TASK GOAL:
Nothing but the lines from the start of the data through the line with "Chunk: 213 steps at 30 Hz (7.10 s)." should appear in the answer, each retyped exactly, and pictures should not.

● ● ●

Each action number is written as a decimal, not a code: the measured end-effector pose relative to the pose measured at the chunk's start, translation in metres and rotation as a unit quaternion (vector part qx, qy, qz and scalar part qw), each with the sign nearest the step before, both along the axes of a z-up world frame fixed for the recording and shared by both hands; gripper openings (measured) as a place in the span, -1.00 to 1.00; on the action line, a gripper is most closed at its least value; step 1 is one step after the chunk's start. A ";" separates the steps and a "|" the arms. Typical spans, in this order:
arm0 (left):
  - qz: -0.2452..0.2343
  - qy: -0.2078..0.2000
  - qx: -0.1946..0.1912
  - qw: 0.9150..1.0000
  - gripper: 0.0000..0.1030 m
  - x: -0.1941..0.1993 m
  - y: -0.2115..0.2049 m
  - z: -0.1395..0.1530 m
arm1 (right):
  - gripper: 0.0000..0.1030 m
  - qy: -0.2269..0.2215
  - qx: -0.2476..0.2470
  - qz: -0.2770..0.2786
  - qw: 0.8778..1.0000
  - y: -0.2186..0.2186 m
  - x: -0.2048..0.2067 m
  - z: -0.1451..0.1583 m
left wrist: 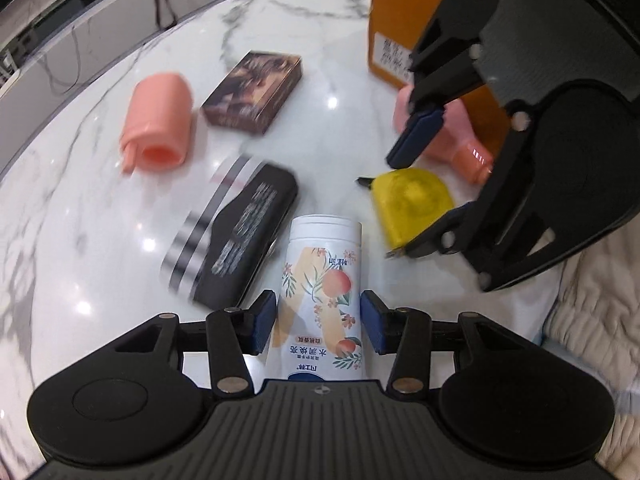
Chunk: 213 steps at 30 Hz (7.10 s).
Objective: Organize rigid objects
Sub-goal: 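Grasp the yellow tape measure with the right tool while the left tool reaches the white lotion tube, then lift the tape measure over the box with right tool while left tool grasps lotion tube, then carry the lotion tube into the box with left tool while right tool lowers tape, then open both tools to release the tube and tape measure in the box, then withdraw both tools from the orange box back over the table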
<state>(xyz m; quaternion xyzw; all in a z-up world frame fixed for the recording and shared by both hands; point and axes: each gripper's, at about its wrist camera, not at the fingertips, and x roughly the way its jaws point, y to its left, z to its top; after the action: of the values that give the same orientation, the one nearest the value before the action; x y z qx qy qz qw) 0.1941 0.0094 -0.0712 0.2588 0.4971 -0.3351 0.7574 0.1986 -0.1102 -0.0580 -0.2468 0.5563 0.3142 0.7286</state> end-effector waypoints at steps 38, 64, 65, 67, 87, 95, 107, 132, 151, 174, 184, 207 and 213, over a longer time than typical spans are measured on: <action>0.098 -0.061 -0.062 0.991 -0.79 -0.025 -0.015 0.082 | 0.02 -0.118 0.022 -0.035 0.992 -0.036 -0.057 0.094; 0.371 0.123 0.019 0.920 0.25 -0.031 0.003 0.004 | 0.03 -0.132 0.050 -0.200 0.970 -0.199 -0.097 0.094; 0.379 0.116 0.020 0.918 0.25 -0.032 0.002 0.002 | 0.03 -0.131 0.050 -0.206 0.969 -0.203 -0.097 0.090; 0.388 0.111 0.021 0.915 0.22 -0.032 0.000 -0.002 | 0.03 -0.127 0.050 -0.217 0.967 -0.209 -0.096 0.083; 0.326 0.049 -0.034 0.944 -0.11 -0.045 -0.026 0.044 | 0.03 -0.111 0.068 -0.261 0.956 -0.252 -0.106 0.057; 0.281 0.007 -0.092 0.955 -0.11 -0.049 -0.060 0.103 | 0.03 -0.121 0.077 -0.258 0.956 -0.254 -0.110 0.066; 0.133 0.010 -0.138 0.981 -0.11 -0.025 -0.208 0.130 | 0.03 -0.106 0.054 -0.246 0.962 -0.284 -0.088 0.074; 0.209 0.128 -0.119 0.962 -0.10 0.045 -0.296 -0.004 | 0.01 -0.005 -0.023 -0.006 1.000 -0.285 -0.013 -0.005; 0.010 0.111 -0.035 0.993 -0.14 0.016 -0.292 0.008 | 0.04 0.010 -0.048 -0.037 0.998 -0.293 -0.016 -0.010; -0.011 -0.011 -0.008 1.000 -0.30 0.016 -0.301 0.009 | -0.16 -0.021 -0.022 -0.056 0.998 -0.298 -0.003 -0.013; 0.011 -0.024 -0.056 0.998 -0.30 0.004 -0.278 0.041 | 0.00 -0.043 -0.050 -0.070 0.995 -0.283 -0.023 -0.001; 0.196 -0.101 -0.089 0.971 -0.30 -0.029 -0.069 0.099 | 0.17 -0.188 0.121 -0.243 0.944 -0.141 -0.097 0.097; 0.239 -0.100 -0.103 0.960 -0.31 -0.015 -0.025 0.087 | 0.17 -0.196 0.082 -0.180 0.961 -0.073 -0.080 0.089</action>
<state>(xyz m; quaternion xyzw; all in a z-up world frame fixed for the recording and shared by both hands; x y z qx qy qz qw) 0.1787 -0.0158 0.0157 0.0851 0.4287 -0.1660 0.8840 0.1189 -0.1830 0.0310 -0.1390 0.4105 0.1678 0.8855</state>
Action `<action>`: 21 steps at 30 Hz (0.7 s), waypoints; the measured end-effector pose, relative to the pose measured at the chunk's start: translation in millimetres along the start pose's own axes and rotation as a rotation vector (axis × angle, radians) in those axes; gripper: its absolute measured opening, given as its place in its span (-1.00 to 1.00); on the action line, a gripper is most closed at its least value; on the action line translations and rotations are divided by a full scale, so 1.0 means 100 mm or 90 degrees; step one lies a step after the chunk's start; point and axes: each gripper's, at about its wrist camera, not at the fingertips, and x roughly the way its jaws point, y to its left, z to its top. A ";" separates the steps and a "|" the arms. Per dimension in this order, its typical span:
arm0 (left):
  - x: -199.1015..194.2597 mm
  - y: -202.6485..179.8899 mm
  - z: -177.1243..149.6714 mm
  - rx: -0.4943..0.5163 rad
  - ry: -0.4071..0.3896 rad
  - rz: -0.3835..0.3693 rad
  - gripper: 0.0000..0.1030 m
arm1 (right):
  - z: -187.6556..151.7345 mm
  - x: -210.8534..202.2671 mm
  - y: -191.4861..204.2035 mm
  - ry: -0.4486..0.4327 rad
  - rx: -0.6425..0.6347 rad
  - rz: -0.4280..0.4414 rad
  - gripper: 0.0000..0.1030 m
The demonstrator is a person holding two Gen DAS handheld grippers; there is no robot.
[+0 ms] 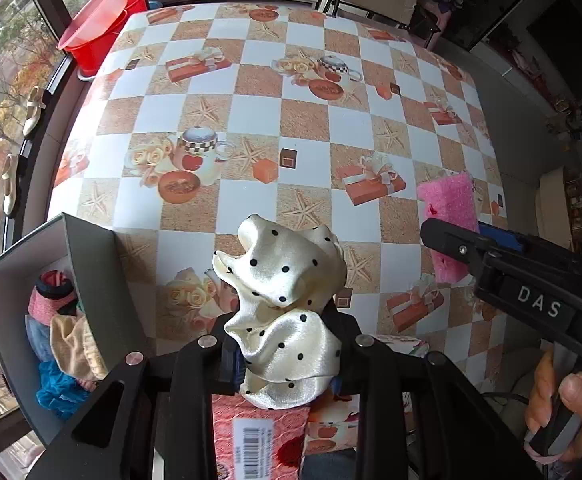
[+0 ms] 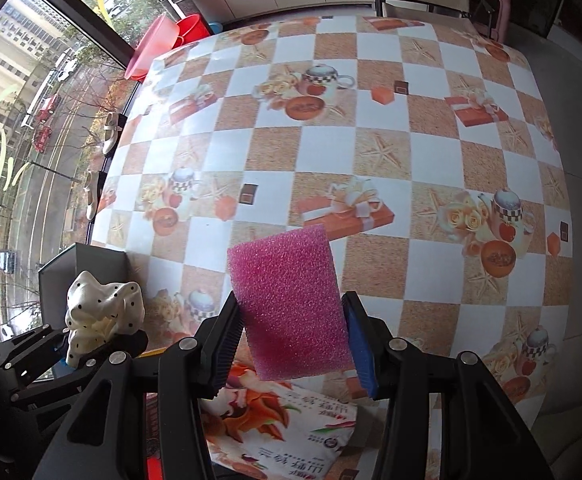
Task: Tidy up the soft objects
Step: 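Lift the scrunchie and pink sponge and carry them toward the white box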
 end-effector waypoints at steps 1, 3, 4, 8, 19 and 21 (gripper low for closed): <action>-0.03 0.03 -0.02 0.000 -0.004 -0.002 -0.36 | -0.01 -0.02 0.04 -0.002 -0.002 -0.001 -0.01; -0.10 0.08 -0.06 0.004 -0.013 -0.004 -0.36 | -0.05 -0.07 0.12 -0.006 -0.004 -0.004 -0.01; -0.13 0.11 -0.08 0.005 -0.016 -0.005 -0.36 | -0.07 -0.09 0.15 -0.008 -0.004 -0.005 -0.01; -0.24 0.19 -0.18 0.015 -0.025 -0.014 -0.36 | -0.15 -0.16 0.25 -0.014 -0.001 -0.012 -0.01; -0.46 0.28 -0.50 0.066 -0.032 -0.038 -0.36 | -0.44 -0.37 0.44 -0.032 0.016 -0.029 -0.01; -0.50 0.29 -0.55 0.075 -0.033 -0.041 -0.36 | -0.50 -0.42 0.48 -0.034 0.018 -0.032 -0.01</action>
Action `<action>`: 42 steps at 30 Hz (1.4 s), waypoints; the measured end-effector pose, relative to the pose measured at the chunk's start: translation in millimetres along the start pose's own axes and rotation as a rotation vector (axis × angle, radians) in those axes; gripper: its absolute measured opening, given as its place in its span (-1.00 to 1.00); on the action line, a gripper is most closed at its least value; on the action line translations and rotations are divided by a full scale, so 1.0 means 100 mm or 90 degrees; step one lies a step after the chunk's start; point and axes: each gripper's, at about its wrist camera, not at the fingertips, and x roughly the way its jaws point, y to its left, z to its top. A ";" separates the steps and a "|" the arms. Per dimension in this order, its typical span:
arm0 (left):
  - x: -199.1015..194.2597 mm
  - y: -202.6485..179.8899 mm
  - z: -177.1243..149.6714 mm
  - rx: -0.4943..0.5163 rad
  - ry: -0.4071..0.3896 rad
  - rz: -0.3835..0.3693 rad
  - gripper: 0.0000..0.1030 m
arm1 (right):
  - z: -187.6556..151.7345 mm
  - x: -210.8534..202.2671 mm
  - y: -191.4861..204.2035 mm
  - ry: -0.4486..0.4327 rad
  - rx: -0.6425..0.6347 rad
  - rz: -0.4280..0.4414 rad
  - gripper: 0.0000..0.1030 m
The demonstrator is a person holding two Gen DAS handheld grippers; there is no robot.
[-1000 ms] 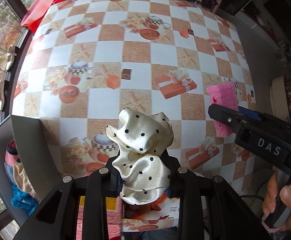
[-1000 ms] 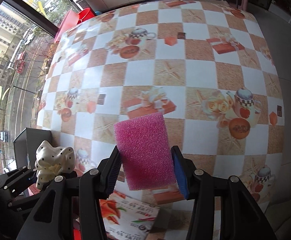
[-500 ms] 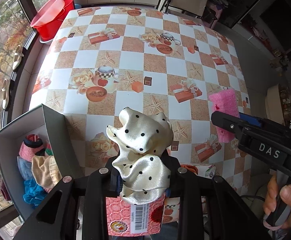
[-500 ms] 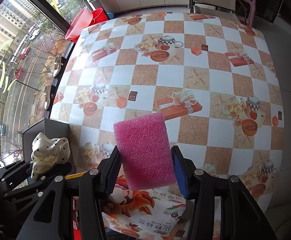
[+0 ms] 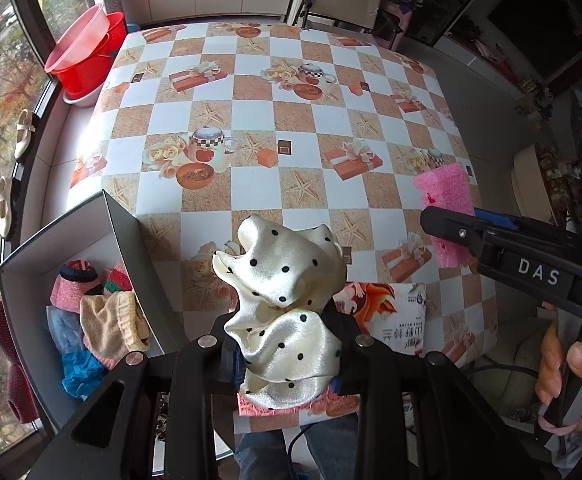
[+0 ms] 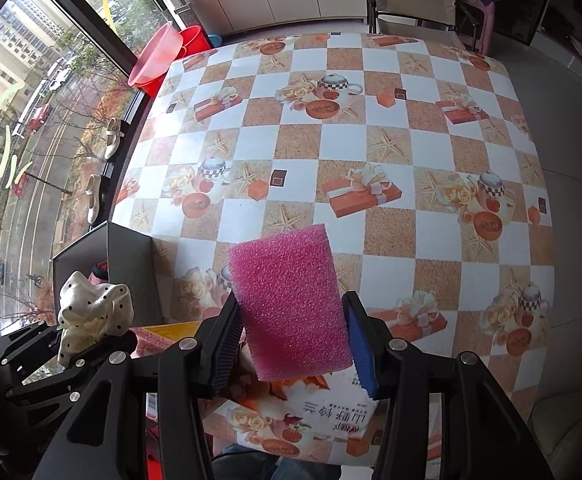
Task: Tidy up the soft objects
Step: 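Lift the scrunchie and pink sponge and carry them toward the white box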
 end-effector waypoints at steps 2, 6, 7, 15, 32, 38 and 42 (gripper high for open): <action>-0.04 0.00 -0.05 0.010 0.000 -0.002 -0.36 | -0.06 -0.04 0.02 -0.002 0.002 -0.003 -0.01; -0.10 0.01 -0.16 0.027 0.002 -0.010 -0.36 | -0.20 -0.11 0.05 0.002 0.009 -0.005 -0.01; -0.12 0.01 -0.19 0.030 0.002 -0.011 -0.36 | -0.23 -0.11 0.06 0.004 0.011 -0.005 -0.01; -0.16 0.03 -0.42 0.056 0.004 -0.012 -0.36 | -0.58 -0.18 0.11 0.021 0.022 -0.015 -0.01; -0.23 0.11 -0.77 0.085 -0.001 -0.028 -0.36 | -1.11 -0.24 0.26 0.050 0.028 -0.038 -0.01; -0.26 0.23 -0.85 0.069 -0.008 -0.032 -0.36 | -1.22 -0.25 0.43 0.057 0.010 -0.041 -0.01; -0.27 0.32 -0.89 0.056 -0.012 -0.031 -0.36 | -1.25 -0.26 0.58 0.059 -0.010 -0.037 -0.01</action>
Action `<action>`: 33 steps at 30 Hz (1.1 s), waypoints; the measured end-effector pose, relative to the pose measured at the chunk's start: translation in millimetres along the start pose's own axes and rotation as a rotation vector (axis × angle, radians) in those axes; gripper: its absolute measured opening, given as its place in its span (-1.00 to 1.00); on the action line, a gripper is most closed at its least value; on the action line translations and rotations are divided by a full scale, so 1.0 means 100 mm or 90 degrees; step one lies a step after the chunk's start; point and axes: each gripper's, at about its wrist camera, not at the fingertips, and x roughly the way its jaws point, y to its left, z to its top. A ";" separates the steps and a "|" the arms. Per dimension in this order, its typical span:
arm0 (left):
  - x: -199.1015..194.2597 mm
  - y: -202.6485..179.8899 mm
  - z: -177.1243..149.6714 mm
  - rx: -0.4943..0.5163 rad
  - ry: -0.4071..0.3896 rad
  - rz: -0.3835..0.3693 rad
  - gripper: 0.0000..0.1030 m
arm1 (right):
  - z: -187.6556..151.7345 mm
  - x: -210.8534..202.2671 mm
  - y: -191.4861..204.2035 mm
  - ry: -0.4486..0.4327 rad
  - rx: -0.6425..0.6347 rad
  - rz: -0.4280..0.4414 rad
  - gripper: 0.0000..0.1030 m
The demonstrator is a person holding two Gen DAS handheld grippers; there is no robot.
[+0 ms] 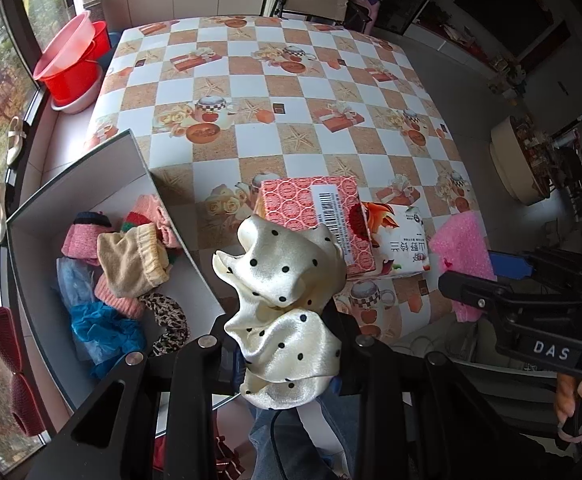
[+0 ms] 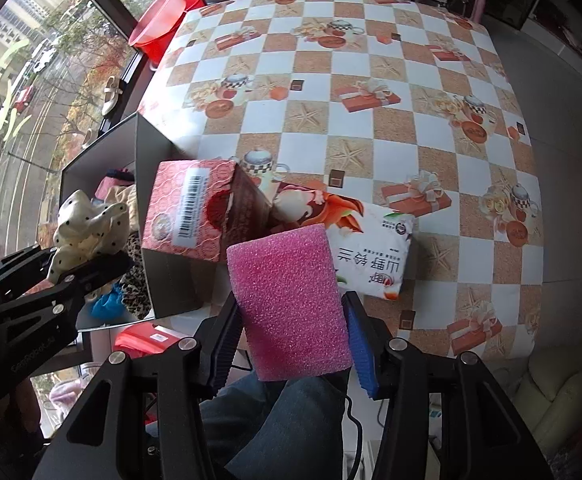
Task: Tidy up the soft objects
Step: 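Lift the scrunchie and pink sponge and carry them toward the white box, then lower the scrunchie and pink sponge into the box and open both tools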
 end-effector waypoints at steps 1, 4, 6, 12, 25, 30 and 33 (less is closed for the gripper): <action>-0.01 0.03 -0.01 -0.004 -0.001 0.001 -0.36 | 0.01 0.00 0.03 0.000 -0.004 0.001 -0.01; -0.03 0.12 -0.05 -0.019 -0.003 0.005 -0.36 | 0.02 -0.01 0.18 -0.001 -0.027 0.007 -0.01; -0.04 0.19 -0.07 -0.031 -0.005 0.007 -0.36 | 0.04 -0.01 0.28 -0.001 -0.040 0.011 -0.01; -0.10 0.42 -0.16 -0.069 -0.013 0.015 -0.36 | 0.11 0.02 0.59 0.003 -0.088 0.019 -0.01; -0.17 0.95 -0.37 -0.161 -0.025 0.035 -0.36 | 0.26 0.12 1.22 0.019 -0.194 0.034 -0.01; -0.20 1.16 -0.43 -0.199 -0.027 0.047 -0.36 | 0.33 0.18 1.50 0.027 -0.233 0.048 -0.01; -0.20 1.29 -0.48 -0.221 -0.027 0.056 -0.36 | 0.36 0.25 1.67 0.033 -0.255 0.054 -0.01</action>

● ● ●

SOLUTION TO THIS TASK:
Each action number is written as a decimal, not a code: the measured end-effector pose relative to the pose measured at the chunk's start, translation in metres and rotation as a unit quaternion (vector part qx, qy, qz and scalar part qw), each with the sign nearest the step before, both along the axes of a z-up world frame fixed for the recording and shared by both hands; gripper openings (measured) as a place in the span, -1.00 to 1.00; on the action line, a gripper is most closed at its least value; step 1 is one step after the chunk's start. A ";" separates the steps and a "|" the arms. Typical spans, in this order:
arm0 (left):
  - qz: -0.2452..0.2343
  - qy: -0.2078..0.2000
  - qx: -0.1946..0.1912
  - qw: 0.9150..1.0000
  - gripper: 0.0000..0.1030 m
  - x: -0.1941..0.1993 m
  - y: -0.2115..0.2049 m
  - z: -0.1395..0.1530 m
arm1 (right):
  - gripper: 0.0000..0.1030 m
  - qy: -0.2269..0.2215
  - qx: -0.2476..0.2470
  - qz: -0.2770..0.2786
  - qw: 0.8778..1.0000
  - y: -0.2186..0.2186 m
  - x: -0.2048..0.2067 m
  - z: -0.1451..0.1583 m
left wrist: 
Chunk: 213 steps at 30 Hz (7.10 s).

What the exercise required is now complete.